Could you retype the lines below, starting at the line holding "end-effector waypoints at" and stopping at the line holding "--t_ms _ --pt", inclusive? Copy them exactly and drop the images.

[EXTRACTED MATERIAL]:
=== Begin Enclosure ===
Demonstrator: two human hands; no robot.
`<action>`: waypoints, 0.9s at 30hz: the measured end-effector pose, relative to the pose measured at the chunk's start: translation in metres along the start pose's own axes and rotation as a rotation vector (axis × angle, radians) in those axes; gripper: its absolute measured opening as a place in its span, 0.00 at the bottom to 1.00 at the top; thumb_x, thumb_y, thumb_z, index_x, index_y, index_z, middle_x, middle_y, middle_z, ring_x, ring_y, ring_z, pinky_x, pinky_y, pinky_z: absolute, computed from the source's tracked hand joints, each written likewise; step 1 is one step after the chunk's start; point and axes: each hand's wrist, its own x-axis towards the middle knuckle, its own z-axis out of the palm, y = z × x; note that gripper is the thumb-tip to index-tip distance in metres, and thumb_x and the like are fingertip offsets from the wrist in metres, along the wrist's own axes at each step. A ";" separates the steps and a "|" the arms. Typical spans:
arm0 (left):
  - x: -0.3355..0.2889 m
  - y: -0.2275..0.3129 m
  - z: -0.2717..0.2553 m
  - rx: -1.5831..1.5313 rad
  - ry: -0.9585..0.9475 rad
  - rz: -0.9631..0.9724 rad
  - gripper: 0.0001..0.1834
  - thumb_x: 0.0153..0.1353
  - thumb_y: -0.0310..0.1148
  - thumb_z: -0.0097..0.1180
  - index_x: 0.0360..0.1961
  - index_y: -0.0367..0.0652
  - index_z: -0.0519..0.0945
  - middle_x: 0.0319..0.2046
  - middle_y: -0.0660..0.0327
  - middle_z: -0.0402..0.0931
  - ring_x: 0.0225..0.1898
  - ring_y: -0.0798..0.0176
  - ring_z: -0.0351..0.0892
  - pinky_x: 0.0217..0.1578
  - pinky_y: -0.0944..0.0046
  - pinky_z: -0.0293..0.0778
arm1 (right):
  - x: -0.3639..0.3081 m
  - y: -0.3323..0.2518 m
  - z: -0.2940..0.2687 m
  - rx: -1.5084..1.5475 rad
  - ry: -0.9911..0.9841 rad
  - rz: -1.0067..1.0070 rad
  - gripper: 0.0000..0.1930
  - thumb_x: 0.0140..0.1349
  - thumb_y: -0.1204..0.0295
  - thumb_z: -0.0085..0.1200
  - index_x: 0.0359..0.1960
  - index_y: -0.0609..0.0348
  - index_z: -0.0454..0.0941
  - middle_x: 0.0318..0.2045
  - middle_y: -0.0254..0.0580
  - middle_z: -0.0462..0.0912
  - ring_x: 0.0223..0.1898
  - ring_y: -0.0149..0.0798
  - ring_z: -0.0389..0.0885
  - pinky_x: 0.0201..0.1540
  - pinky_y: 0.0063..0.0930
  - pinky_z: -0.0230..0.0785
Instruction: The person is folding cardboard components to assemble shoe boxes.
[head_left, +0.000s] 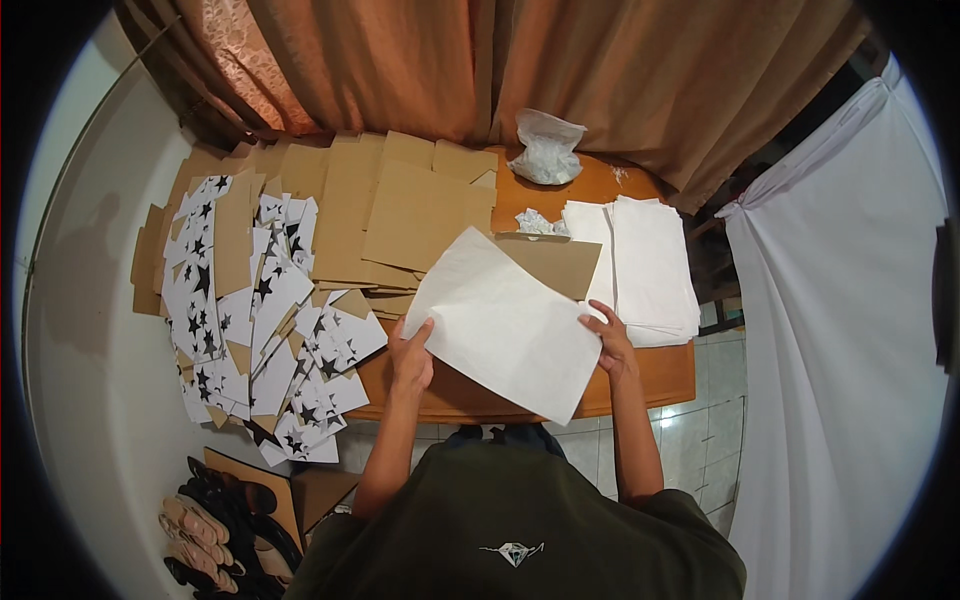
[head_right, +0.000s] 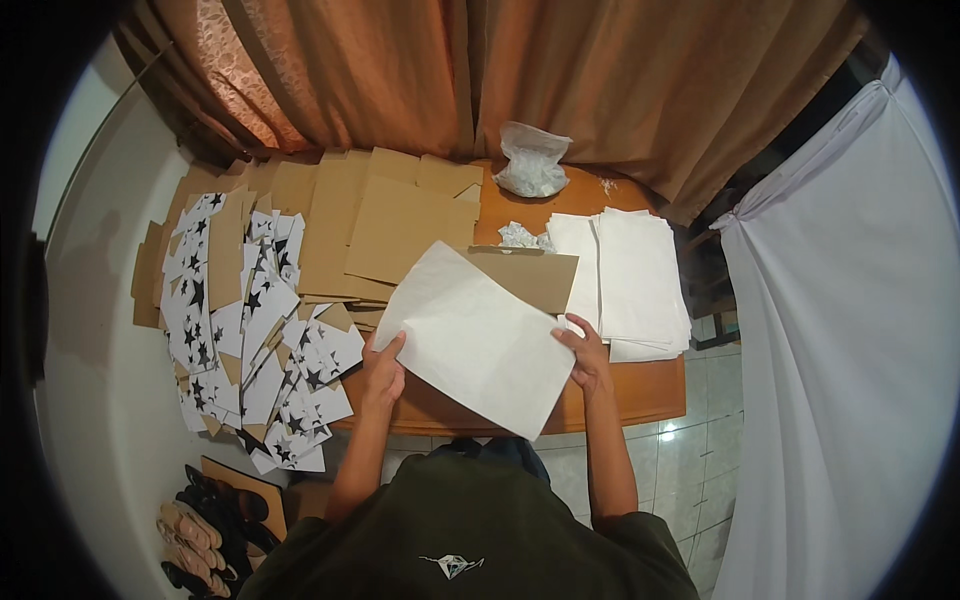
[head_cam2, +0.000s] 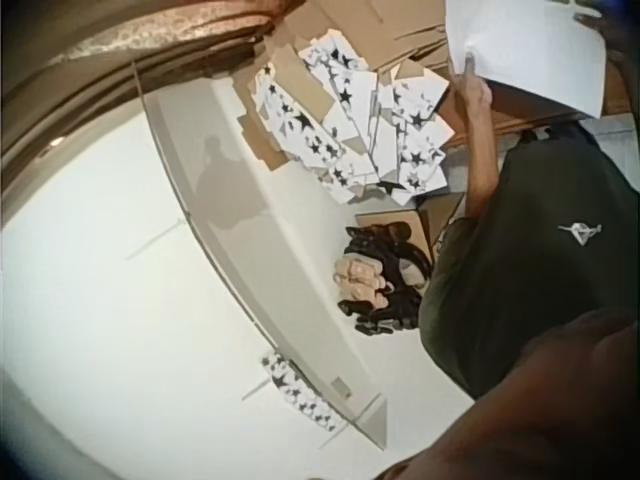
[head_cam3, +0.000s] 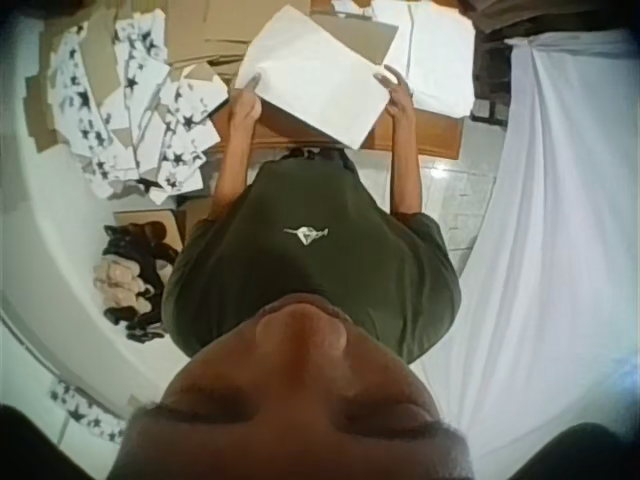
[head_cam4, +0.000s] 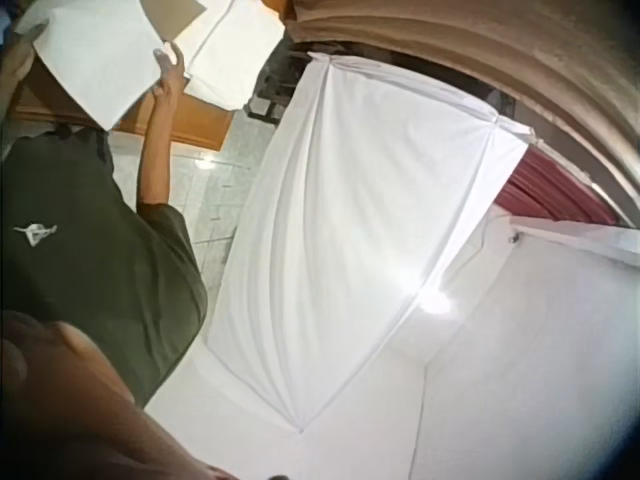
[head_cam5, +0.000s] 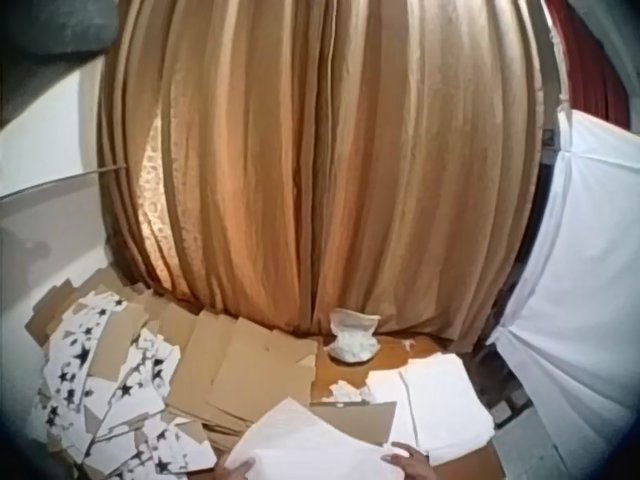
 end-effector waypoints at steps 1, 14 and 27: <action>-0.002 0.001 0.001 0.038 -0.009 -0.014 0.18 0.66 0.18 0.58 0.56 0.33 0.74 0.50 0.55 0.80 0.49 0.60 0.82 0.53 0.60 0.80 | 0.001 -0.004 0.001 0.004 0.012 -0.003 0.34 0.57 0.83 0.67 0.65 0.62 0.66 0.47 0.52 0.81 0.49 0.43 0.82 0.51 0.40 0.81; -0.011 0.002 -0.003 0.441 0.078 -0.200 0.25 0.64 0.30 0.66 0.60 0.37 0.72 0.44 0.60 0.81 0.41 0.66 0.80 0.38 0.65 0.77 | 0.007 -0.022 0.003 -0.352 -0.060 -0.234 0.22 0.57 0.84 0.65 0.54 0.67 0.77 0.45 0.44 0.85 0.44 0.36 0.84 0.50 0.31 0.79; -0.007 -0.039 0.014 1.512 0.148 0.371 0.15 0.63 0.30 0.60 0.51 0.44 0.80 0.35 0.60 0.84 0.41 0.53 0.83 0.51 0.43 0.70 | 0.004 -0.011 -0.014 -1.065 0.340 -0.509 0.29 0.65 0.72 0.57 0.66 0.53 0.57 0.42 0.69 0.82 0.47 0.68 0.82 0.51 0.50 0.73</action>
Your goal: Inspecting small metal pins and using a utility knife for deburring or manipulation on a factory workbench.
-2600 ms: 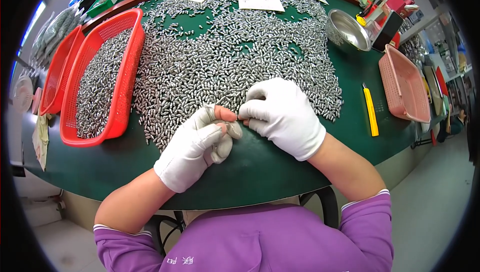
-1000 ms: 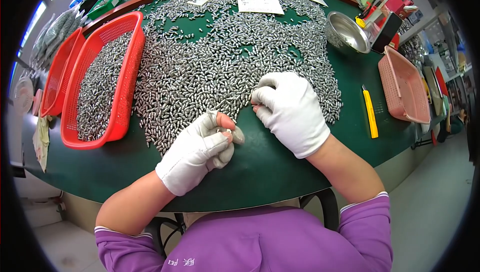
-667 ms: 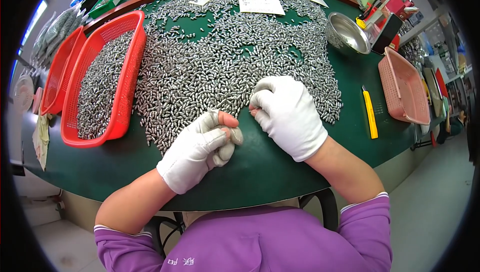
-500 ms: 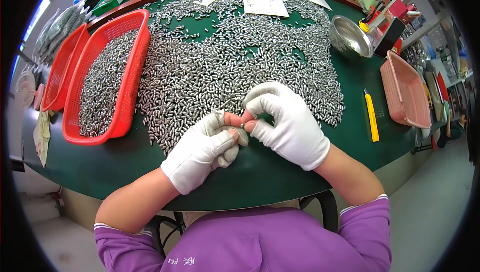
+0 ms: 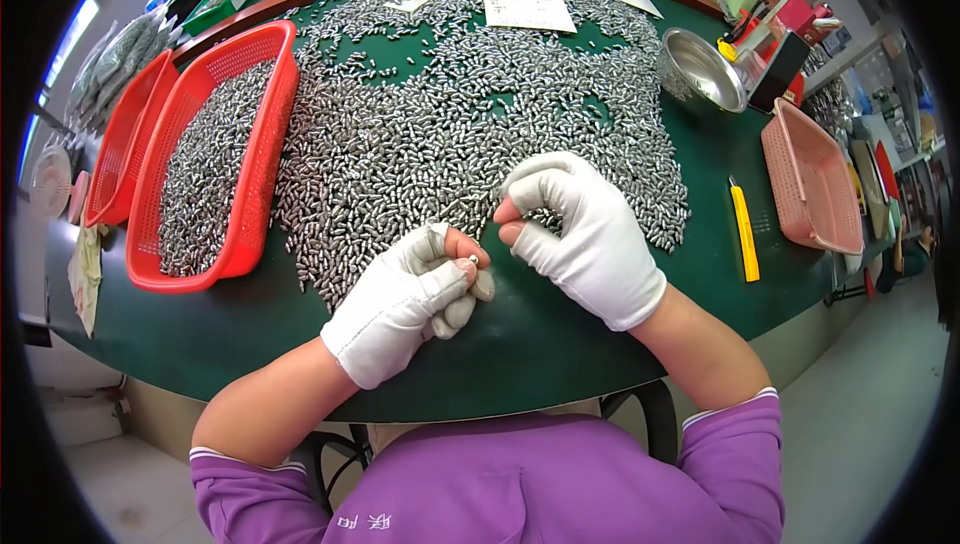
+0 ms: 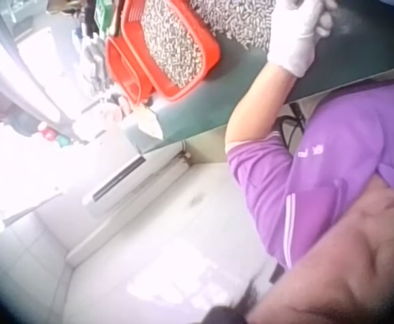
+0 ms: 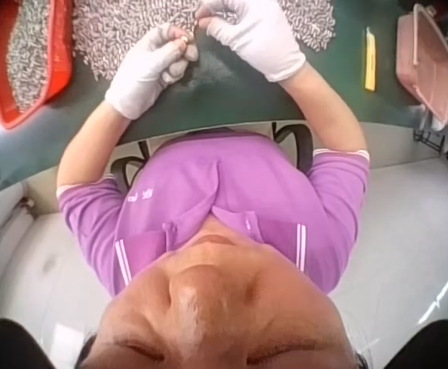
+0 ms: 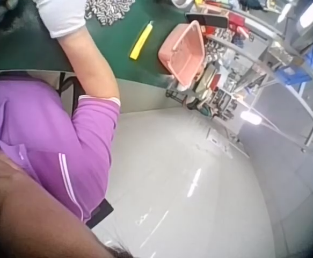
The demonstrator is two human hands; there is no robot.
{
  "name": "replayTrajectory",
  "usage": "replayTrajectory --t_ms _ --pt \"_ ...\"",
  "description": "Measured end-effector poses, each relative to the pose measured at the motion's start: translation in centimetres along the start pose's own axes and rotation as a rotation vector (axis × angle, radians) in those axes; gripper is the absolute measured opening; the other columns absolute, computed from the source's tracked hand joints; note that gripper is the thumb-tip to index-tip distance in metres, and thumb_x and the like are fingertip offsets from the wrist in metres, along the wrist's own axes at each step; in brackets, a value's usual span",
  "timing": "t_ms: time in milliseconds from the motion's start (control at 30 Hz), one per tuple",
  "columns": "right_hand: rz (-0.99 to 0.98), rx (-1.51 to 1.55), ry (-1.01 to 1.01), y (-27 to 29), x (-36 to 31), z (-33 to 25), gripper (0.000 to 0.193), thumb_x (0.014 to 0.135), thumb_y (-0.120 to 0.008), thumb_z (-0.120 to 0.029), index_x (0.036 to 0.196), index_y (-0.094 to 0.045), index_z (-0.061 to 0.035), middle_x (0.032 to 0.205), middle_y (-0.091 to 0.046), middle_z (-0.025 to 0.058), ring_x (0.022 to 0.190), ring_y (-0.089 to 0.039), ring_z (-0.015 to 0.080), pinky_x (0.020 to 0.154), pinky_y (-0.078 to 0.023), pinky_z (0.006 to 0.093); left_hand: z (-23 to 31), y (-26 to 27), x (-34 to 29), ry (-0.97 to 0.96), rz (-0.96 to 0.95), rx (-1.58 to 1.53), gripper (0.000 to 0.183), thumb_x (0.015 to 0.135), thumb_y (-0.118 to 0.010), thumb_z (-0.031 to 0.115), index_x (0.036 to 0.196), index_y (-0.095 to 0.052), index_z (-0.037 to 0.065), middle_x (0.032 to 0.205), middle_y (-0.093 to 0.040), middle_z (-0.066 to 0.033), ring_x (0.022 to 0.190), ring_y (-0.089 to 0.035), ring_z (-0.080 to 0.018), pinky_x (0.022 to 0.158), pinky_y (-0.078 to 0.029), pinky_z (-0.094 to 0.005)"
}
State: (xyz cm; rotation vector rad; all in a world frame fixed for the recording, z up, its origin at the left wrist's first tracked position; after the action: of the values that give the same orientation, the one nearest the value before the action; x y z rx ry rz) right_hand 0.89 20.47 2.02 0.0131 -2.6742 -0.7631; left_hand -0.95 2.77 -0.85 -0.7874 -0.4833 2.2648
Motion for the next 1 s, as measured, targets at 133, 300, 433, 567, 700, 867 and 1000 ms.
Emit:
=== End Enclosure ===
[RESULT OF THIS TASK]:
 end-effector waypoints at steps 1, 14 and 27: <action>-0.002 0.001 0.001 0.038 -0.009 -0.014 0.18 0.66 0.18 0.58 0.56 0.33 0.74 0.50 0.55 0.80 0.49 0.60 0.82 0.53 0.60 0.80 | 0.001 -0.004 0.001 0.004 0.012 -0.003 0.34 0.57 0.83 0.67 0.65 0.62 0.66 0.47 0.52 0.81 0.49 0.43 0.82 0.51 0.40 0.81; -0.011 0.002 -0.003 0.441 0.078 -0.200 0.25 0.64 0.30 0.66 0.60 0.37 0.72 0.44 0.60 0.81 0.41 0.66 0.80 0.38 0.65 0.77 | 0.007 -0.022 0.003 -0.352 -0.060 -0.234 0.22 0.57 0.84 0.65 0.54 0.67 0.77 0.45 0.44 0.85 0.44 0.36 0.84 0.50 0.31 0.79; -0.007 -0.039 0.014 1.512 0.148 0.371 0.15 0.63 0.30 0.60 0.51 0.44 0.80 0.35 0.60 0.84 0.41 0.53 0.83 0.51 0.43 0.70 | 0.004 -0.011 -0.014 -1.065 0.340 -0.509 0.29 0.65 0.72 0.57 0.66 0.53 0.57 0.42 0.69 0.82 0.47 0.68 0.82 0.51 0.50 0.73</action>
Your goal: Inspecting small metal pins and using a utility knife for deburring or manipulation on a factory workbench.
-2600 ms: 
-1000 ms: 
-667 ms: 
-500 ms: 
+0 ms: 
+0 ms: 
+0 ms: 
+0 ms: 
The demonstrator is two human hands; there is no robot.
{
  "name": "replayTrajectory",
  "usage": "replayTrajectory --t_ms _ --pt \"_ ...\"",

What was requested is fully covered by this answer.